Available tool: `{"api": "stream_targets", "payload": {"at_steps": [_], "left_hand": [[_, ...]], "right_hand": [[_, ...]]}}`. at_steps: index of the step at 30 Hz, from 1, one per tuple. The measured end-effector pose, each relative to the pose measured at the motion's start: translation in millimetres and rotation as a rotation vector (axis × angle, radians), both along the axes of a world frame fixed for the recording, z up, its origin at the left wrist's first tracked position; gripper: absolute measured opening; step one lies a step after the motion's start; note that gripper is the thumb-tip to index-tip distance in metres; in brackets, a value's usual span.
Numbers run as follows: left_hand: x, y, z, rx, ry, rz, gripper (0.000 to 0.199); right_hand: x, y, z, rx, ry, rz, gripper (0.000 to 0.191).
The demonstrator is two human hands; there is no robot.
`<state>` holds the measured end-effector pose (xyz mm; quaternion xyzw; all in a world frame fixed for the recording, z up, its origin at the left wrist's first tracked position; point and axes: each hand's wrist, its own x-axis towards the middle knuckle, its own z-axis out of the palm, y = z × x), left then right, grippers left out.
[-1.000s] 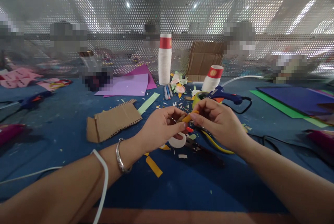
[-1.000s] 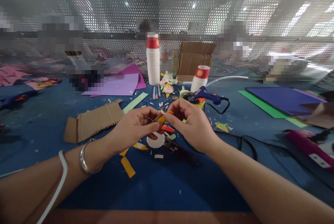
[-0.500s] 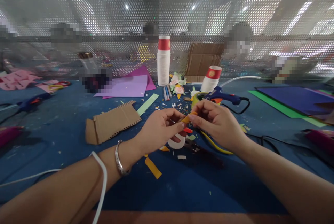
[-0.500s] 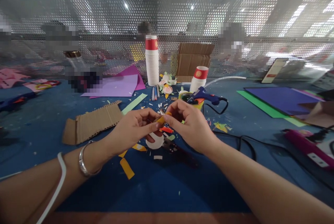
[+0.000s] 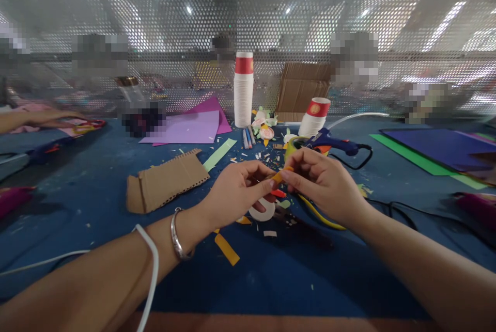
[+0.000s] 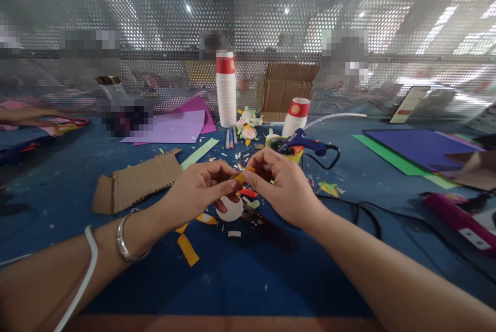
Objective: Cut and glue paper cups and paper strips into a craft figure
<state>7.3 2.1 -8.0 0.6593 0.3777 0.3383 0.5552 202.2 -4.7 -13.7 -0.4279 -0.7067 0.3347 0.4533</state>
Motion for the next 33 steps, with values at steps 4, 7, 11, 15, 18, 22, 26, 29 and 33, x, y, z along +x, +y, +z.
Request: {"api": "stream_targets", "payload": {"at_steps": [4, 7, 11, 15, 18, 22, 26, 29, 33], "left_hand": [[0.0, 0.7, -1.0, 0.006, -0.001, -0.006, 0.024], [-0.1, 1.3, -1.2, 0.015, -0.002, -0.011, 0.025], [-0.2, 1.4, -1.0, 0.020, 0.008, -0.009, 0.024], [-0.7, 1.9, -1.3, 0.024, 0.014, -0.009, 0.026], [-0.5, 2.1, -2.3, 0.018, 0.016, -0.001, 0.027], [0.6, 1.9, -2.8, 0.004, 0.012, 0.022, 0.027], [0.6, 1.8, -2.1, -0.008, 0.001, 0.040, 0.026], [-0.1, 2.0, -2.3, -0.012, 0.001, 0.042, 0.025], [0.1, 2.3, -2.9, 0.004, 0.008, 0.023, 0.025]], "right_hand": [[0.7, 0.2, -1.0, -0.011, 0.010, 0.011, 0.021], [0.4, 0.0, -0.7, -0.006, 0.022, 0.012, 0.020], [0.7, -1.0, 0.3, -0.004, 0.021, 0.014, 0.019], [1.3, -1.2, 0.7, -0.009, 0.007, 0.006, 0.019], [0.8, -0.6, 0.4, -0.017, 0.020, 0.006, 0.019], [0.4, -0.5, 0.3, -0.014, 0.018, -0.001, 0.018], [1.2, -1.3, 0.2, -0.023, 0.023, 0.001, 0.019], [1.6, -1.3, -0.3, -0.022, 0.018, -0.002, 0.020], [1.0, -0.7, -0.2, 0.000, -0.001, -0.008, 0.019]]}}
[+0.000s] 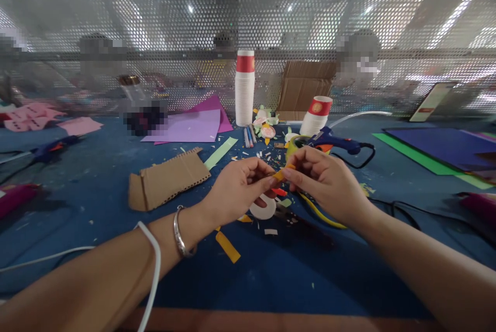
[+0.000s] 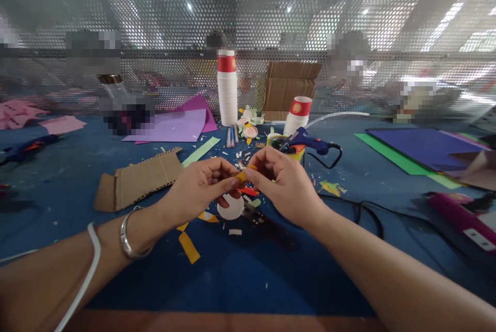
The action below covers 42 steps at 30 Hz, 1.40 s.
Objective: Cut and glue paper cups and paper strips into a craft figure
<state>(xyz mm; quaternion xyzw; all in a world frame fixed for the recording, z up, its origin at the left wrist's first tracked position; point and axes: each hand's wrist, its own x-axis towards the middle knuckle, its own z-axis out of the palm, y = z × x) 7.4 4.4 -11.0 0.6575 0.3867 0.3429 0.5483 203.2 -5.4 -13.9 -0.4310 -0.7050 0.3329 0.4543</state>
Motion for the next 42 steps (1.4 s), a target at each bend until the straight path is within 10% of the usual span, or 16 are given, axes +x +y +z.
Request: {"api": "stream_targets", "payload": {"at_steps": [42], "left_hand": [[0.0, 1.6, -0.2, 0.077, -0.034, 0.015, 0.022]], "right_hand": [[-0.1, -2.0, -0.3, -0.028, -0.057, 0.022, 0.021]]}}
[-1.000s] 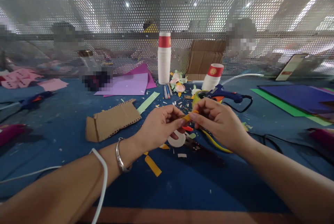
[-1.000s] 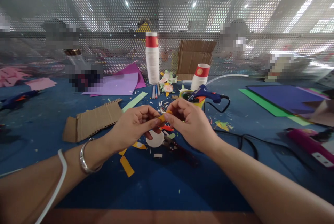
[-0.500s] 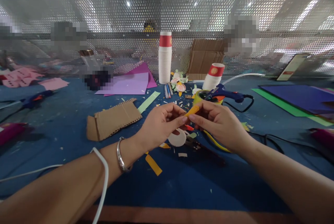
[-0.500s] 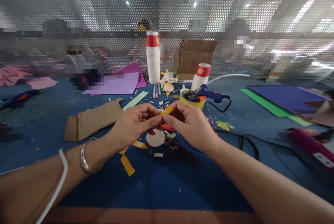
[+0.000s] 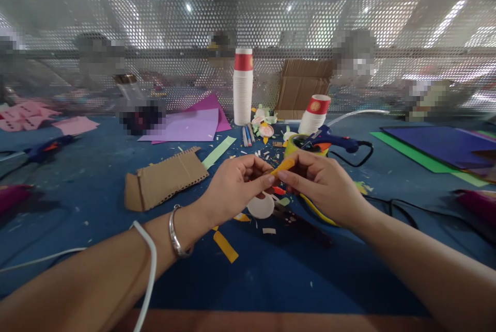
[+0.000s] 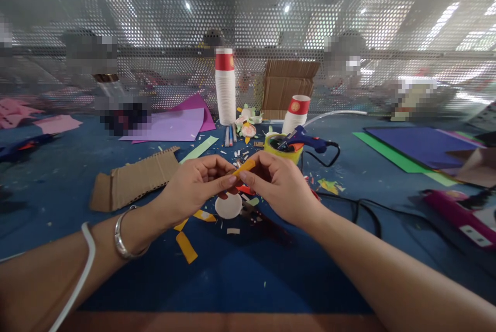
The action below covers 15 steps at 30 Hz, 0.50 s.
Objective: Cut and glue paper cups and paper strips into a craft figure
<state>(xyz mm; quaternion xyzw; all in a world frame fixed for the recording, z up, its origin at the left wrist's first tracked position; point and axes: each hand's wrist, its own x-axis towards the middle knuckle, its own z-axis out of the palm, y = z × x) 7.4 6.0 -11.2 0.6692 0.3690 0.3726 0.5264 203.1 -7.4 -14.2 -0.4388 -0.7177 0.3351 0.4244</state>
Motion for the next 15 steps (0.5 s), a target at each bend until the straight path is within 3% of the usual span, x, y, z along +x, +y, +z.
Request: {"api": "stream_targets", "payload": {"at_steps": [15], "left_hand": [[1.6, -0.8, 0.8, 0.041, -0.051, 0.027, 0.020]], "right_hand": [[0.3, 0.3, -1.2, -0.004, 0.004, 0.007, 0.023]]}}
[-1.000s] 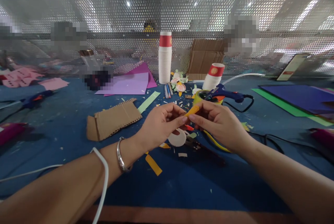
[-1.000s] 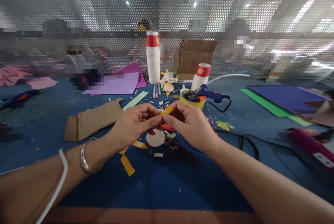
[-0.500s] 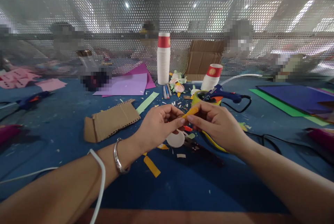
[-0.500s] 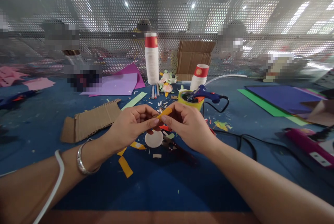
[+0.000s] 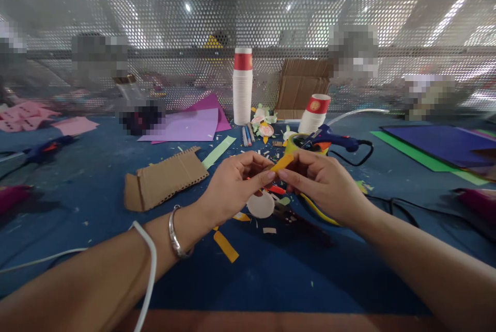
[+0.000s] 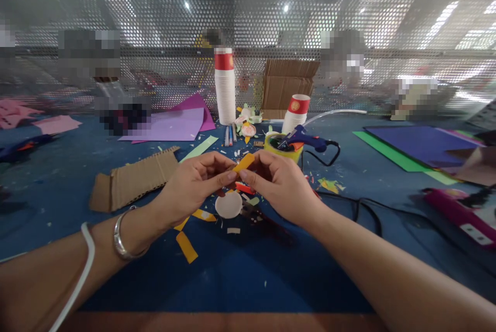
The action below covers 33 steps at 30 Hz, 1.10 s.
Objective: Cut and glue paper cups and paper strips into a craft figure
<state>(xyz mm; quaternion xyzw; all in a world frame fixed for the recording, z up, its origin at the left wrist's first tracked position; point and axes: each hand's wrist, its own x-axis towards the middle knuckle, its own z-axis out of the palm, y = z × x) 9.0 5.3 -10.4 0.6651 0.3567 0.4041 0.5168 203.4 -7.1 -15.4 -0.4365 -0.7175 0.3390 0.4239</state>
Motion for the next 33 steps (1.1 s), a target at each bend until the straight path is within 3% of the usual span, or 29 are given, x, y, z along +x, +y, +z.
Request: {"api": "stream_targets", "payload": {"at_steps": [18, 27, 33], "left_hand": [[3.4, 0.5, -1.3, -0.197, -0.282, 0.027, 0.020], [3.3, -2.6, -1.0, -0.169, -0.112, 0.102, 0.024], [3.5, -4.5, 1.2, -0.216, -0.173, 0.055, 0.031]], "right_hand": [[-1.4, -0.8, -1.2, 0.018, -0.010, -0.001, 0.017], [-7.2, -3.6, 0.6, 0.118, -0.140, -0.097, 0.013], [-9.3, -6.9, -1.8, 0.230, -0.172, -0.070, 0.004]]}}
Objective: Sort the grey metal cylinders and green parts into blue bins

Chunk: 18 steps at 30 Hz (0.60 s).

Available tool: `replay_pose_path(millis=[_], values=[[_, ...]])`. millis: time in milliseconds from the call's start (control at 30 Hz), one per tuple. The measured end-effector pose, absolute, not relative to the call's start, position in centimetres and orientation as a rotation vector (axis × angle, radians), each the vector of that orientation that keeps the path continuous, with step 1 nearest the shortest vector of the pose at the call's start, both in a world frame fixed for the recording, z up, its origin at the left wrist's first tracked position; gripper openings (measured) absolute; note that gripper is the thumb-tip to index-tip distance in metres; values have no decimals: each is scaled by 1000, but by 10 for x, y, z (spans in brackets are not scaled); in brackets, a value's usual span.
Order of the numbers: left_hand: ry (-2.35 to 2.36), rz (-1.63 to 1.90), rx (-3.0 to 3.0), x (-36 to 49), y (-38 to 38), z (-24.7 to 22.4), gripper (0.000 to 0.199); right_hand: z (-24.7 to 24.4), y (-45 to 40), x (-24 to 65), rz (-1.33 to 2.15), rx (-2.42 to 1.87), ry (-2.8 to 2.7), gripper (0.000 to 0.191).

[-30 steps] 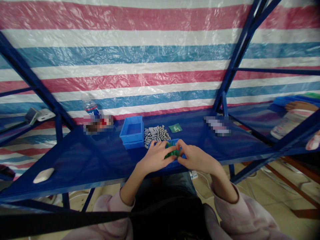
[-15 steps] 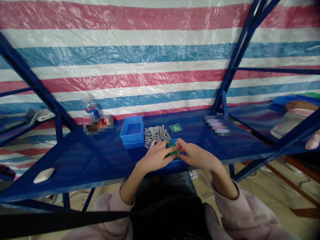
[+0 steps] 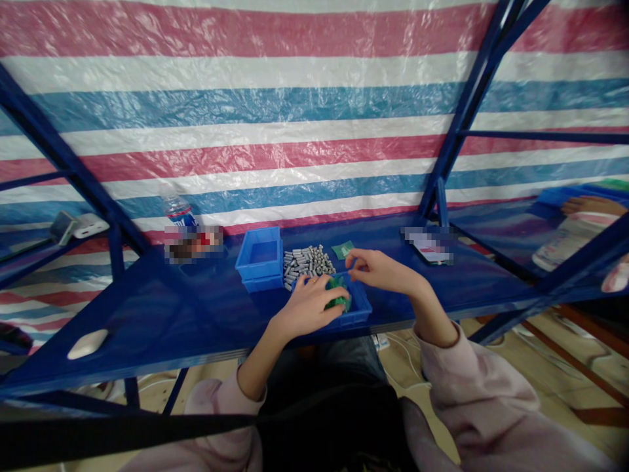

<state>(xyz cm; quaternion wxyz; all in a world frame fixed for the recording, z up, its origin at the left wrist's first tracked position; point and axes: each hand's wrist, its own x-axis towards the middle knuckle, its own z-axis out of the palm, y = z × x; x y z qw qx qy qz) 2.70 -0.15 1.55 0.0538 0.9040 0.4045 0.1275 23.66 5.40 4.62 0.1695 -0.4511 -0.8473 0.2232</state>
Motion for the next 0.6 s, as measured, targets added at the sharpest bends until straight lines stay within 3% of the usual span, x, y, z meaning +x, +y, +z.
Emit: replay_pose_path(millis=[133,267,600], values=[[1234,389,2728,27,-2,17,21,27,89,235,205,-1564,-2329,49],[1241,383,2731,27,-1,17,22,5,103,226,198,-1640,-2476,71],[1250,385,2712,27,-2,17,22,7,101,212,230,-1836,-2466,47]])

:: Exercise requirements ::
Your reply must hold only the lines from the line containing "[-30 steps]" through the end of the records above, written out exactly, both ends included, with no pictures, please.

:: Answer section ::
[-30 steps] 
[-15 steps] 
[+0 steps] 

<state>(xyz cm; quaternion wxyz; all in a world frame fixed for the recording, z up, its origin at the left wrist's first tracked position; point and axes: each hand's wrist, its own x-axis towards the middle knuckle, its own z-axis out of the palm, y = z × x; x y z qw qx qy qz) 2.70 -0.15 1.55 0.0538 0.9040 0.4045 0.1275 23.66 5.40 4.62 0.1695 -0.4511 -0.8473 0.2232</state>
Motion for the next 0.6 s, as measured, targets added at the sharpest bends until straight lines stay within 3% of the usual span, x, y, z meaning +x, +y, +z.
Emit: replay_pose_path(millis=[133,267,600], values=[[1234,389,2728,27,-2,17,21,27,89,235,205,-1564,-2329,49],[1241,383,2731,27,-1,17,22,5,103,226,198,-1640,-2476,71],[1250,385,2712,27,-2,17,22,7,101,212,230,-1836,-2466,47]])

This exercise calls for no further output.